* [WHAT YOU NEED TO DO] Scan the data, and whenever a line contains "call", copy it.

* [DATA BLOCK]

>>>

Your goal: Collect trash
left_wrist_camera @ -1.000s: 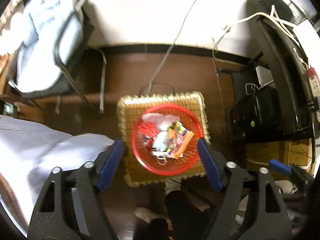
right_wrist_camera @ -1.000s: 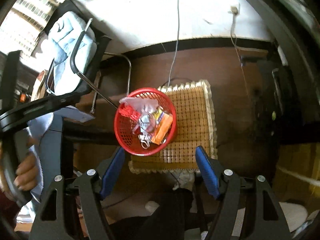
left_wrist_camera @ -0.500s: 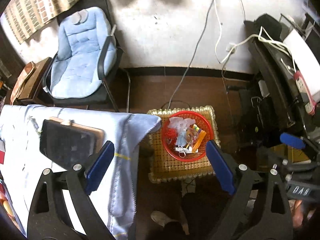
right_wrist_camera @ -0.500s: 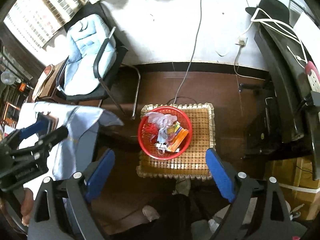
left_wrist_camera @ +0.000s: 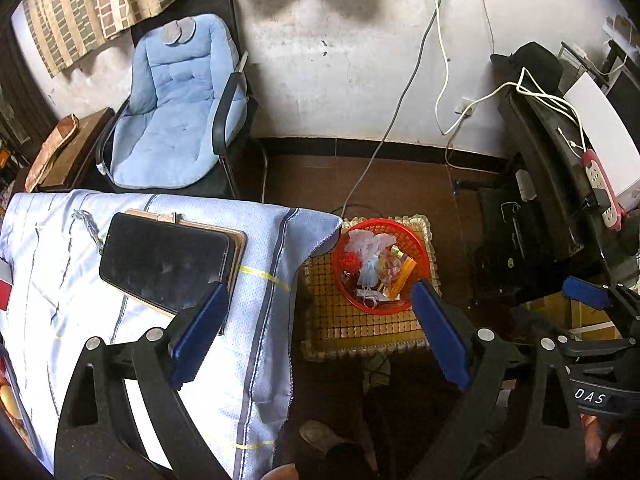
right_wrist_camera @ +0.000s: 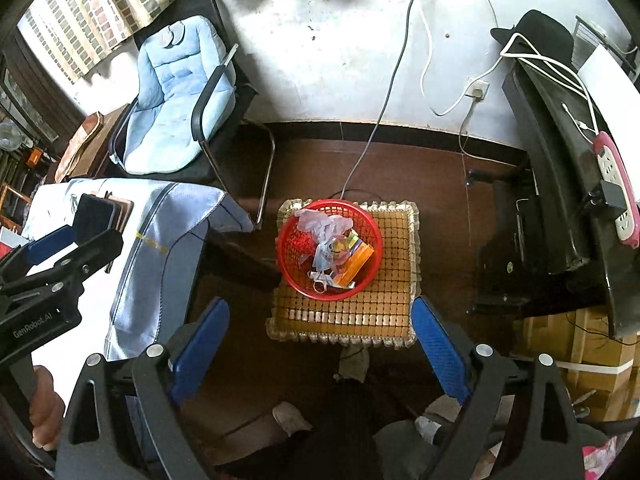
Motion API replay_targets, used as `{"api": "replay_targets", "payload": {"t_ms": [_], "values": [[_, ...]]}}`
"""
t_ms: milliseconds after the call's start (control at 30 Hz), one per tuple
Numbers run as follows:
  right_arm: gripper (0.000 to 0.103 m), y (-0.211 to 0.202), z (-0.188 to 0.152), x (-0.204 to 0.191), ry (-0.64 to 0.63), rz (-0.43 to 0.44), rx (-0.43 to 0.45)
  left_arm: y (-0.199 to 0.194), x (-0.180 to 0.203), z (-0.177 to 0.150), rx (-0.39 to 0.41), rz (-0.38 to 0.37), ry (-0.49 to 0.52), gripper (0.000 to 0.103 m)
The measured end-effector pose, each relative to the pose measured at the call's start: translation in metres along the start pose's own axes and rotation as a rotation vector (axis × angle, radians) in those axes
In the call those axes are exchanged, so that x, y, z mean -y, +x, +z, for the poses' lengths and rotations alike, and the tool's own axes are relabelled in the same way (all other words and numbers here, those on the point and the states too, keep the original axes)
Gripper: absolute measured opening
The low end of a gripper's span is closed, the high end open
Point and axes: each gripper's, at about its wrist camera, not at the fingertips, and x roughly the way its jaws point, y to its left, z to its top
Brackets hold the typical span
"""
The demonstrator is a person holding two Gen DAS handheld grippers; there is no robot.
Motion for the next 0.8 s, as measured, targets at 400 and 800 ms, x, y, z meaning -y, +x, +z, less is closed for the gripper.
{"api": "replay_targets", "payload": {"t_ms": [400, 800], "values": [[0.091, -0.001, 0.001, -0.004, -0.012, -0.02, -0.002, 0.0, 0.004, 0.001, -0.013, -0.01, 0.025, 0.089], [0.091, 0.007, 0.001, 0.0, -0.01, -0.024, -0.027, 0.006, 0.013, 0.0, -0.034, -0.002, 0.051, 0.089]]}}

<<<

* [SOLUTION TO THE PROBLEM]
t_ms: milliseconds after the call's start (control at 30 Hz), one per tuple
The measured end-effector pose, each relative to the pose measured at the call's start: translation in metres along the start pose's own axes and rotation as a rotation vector (axis × angle, radians) in those axes
In the call those axes are exchanged, so that x, y, z mean -y, +x, +z, for the poses' lengths and rotations alike, and the tool's own axes are relabelled in the same way (all other words and numbers here, those on the point and the states too, keep the original axes)

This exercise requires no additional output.